### About this task
An exact copy of all the data is required, with pictures left out.

### Input records
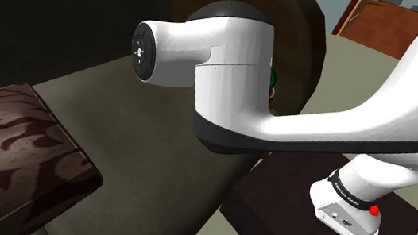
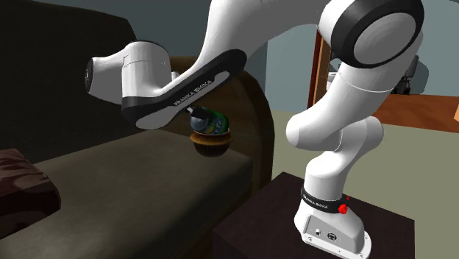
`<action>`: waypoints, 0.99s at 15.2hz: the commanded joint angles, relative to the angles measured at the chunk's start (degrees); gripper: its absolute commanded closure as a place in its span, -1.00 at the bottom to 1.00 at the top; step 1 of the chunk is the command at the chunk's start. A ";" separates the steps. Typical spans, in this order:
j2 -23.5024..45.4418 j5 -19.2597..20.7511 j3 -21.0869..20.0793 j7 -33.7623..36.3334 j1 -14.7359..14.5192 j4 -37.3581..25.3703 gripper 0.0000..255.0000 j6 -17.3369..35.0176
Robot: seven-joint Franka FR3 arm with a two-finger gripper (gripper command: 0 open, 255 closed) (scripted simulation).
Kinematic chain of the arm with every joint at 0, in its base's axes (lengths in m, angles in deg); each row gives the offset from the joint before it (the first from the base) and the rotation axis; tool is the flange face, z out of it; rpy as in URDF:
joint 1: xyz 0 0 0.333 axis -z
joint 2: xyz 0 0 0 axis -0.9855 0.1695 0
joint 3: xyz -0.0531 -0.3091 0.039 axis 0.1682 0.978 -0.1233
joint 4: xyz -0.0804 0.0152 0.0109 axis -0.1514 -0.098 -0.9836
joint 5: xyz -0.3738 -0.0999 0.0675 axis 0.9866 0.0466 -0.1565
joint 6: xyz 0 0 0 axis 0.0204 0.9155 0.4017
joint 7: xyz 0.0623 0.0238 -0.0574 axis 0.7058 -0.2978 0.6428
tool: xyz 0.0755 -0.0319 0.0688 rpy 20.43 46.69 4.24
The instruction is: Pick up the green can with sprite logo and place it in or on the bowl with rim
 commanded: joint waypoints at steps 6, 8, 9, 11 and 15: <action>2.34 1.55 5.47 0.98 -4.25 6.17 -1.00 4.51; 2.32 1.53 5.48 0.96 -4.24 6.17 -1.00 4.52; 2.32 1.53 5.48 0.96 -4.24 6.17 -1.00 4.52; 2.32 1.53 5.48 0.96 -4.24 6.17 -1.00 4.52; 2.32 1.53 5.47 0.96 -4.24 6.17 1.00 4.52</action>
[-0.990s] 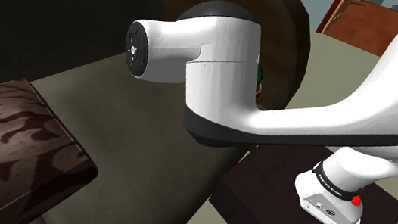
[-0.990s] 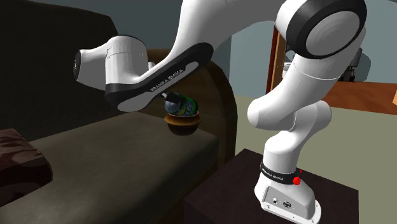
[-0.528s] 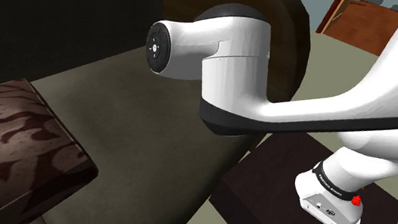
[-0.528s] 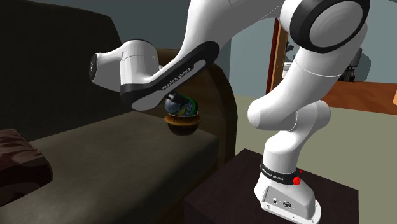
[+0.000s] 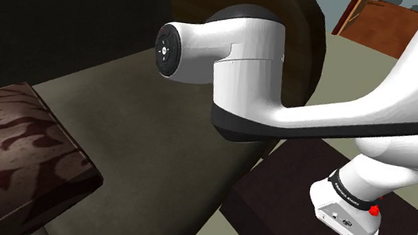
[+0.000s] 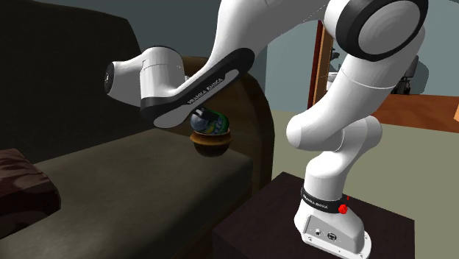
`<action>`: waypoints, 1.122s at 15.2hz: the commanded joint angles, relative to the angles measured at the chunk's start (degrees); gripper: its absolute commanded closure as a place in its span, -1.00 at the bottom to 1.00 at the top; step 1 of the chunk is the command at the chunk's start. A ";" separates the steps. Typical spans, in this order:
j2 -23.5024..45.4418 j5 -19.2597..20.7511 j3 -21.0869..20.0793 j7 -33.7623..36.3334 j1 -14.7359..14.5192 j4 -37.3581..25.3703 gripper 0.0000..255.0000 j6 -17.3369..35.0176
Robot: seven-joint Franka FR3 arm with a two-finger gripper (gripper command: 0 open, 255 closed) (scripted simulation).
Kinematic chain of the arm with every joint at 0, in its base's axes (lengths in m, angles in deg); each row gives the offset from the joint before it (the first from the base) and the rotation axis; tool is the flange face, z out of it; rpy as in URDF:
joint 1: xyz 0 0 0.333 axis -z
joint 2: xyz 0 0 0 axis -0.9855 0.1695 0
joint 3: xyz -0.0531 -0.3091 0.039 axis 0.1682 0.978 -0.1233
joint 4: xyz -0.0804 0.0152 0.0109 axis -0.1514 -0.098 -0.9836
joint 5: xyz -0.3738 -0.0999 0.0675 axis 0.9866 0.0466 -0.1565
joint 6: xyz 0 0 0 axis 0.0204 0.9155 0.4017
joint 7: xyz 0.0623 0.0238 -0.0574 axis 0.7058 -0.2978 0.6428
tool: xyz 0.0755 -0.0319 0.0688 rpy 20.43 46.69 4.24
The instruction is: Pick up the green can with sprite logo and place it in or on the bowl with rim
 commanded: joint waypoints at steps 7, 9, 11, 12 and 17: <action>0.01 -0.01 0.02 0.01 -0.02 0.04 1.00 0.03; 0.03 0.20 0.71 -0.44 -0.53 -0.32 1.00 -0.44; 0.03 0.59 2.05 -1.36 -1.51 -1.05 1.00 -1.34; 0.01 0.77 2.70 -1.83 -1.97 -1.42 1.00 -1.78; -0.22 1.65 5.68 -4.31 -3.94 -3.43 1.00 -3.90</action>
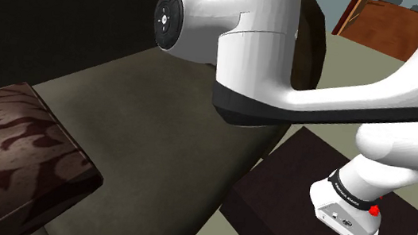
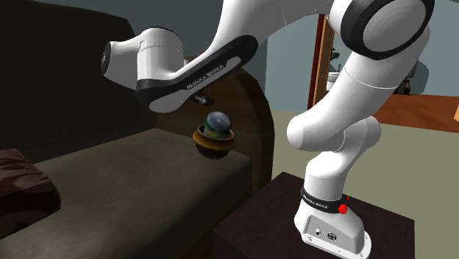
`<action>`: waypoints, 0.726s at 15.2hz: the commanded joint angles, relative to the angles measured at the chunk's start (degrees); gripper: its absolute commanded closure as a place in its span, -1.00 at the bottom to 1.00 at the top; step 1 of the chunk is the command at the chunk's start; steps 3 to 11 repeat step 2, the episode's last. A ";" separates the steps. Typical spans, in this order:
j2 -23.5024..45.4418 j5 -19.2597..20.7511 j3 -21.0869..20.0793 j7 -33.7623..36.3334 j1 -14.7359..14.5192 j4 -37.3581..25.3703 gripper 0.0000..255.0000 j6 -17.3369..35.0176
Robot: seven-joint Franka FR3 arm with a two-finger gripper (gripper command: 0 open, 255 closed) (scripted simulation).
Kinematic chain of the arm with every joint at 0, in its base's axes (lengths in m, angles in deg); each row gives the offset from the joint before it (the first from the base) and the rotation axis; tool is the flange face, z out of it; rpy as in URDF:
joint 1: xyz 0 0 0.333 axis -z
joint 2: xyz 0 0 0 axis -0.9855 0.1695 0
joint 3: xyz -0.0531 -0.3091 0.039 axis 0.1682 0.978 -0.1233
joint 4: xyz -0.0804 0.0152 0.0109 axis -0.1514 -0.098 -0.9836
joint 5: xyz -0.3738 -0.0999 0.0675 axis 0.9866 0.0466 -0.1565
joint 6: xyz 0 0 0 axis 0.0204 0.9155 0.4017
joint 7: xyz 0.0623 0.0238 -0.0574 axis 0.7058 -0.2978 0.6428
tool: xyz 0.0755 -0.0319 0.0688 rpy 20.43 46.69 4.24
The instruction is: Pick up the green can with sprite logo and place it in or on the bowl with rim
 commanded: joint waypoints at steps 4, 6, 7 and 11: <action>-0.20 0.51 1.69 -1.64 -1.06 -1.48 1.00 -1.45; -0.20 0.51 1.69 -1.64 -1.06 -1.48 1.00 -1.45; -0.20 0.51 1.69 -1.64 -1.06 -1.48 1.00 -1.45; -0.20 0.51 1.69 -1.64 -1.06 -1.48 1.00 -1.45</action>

### Output
`<action>`: waypoints, 0.99s at 15.2hz: the commanded joint angles, relative to the angles measured at the chunk's start (degrees); gripper: its absolute commanded closure as a place in its span, -1.00 at the bottom to 1.00 at the top; step 1 of the chunk is the command at the chunk's start. A ";" separates the steps. Typical spans, in this order:
j2 -23.5024..45.4418 j5 -19.2597..20.7511 j3 -21.0869..20.0793 j7 -33.7623..36.3334 j1 -14.7359..14.5192 j4 -37.3581..25.3703 gripper 0.0000..255.0000 j6 -17.3369..35.0176
Robot: seven-joint Franka FR3 arm with a two-finger gripper (gripper command: 0 open, 255 closed) (scripted simulation).
Kinematic chain of the arm with every joint at 0, in its base's axes (lengths in m, angles in deg); each row gives the offset from the joint before it (the first from the base) and the rotation axis; tool is the flange face, z out of it; rpy as in URDF:
joint 1: xyz 0 0 0.333 axis -z
joint 2: xyz 0 0 0 axis -0.9855 0.1695 0
joint 3: xyz -0.0531 -0.3091 0.039 axis 0.1682 0.978 -0.1233
joint 4: xyz -0.0804 0.0152 0.0109 axis -0.1514 -0.098 -0.9836
joint 5: xyz -0.3738 -0.0999 0.0675 axis 0.9866 0.0466 -0.1565
joint 6: xyz 0 0 0 axis 0.0204 0.9155 0.4017
joint 7: xyz 0.0623 0.0238 -0.0574 axis 0.7058 -0.2978 0.6428
tool: xyz 0.0755 -0.0319 0.0688 rpy 20.43 46.69 4.24
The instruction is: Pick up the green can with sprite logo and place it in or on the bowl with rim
 commanded: joint waypoints at steps 6, 8, 9, 11 and 15: <action>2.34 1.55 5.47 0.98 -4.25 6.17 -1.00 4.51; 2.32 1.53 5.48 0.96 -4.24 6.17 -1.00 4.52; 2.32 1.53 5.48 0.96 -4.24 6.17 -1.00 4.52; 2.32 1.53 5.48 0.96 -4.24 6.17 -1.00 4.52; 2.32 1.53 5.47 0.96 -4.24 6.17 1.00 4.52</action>
[-0.990s] 
[-0.990s] 
[-0.528s] 
[-0.528s] 
[+0.000s] 
[+0.000s] 
`<action>`: waypoints, 1.122s at 15.2hz: the commanded joint angles, relative to the angles measured at the chunk's start (degrees); gripper: its absolute commanded closure as a place in its span, -1.00 at the bottom to 1.00 at the top; step 1 of the chunk is the command at the chunk's start. A ";" separates the steps. Typical spans, in this order:
j2 -23.5024..45.4418 j5 -19.2597..20.7511 j3 -21.0869..20.0793 j7 -33.7623..36.3334 j1 -14.7359..14.5192 j4 -37.3581..25.3703 gripper 0.0000..255.0000 j6 -17.3369..35.0176
Robot: seven-joint Franka FR3 arm with a two-finger gripper (gripper command: 0 open, 255 closed) (scripted simulation).
Kinematic chain of the arm with every joint at 0, in its base's axes (lengths in m, angles in deg); each row gives the offset from the joint before it (the first from the base) and the rotation axis; tool is the flange face, z out of it; rpy as in URDF:
joint 1: xyz 0 0 0.333 axis -z
joint 2: xyz 0 0 0 axis -0.9855 0.1695 0
joint 3: xyz -0.0531 -0.3091 0.039 axis 0.1682 0.978 -0.1233
joint 4: xyz -0.0804 0.0152 0.0109 axis -0.1514 -0.098 -0.9836
joint 5: xyz -0.3738 -0.0999 0.0675 axis 0.9866 0.0466 -0.1565
joint 6: xyz 0 0 0 axis 0.0204 0.9155 0.4017
joint 7: xyz 0.0623 0.0238 -0.0574 axis 0.7058 -0.2978 0.6428
tool: xyz 0.0755 -0.0319 0.0688 rpy 20.43 46.69 4.24
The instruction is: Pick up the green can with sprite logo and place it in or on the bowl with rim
 commanded: joint waypoints at steps 7, 9, 11, 12 and 17: <action>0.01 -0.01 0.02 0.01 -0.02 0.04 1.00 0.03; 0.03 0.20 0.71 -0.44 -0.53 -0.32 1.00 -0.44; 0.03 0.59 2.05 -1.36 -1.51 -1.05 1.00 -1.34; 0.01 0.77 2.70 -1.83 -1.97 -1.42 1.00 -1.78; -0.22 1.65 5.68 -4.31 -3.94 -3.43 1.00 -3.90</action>
`<action>`: waypoints, 0.726s at 15.2hz: the commanded joint angles, relative to the angles measured at the chunk's start (degrees); gripper: its absolute commanded closure as a place in its span, -1.00 at the bottom to 1.00 at the top; step 1 of the chunk is the command at the chunk's start; steps 3 to 11 repeat step 2, the episode's last. A ";" separates the steps. Typical spans, in this order:
j2 -23.5024..45.4418 j5 -19.2597..20.7511 j3 -21.0869..20.0793 j7 -33.7623..36.3334 j1 -14.7359..14.5192 j4 -37.3581..25.3703 gripper 0.0000..255.0000 j6 -17.3369..35.0176
Robot: seven-joint Franka FR3 arm with a two-finger gripper (gripper command: 0 open, 255 closed) (scripted simulation).
Kinematic chain of the arm with every joint at 0, in its base's axes (lengths in m, angles in deg); each row gives the offset from the joint before it (the first from the base) and the rotation axis; tool is the flange face, z out of it; rpy as in URDF:
joint 1: xyz 0 0 0.333 axis -z
joint 2: xyz 0 0 0 axis -0.9855 0.1695 0
joint 3: xyz -0.0531 -0.3091 0.039 axis 0.1682 0.978 -0.1233
joint 4: xyz -0.0804 0.0152 0.0109 axis -0.1514 -0.098 -0.9836
joint 5: xyz -0.3738 -0.0999 0.0675 axis 0.9866 0.0466 -0.1565
joint 6: xyz 0 0 0 axis 0.0204 0.9155 0.4017
joint 7: xyz 0.0623 0.0238 -0.0574 axis 0.7058 -0.2978 0.6428
tool: xyz 0.0755 -0.0319 0.0688 rpy 20.43 46.69 4.24
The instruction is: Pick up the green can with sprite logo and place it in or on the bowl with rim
 commanded: joint waypoints at steps 4, 6, 7 and 11: <action>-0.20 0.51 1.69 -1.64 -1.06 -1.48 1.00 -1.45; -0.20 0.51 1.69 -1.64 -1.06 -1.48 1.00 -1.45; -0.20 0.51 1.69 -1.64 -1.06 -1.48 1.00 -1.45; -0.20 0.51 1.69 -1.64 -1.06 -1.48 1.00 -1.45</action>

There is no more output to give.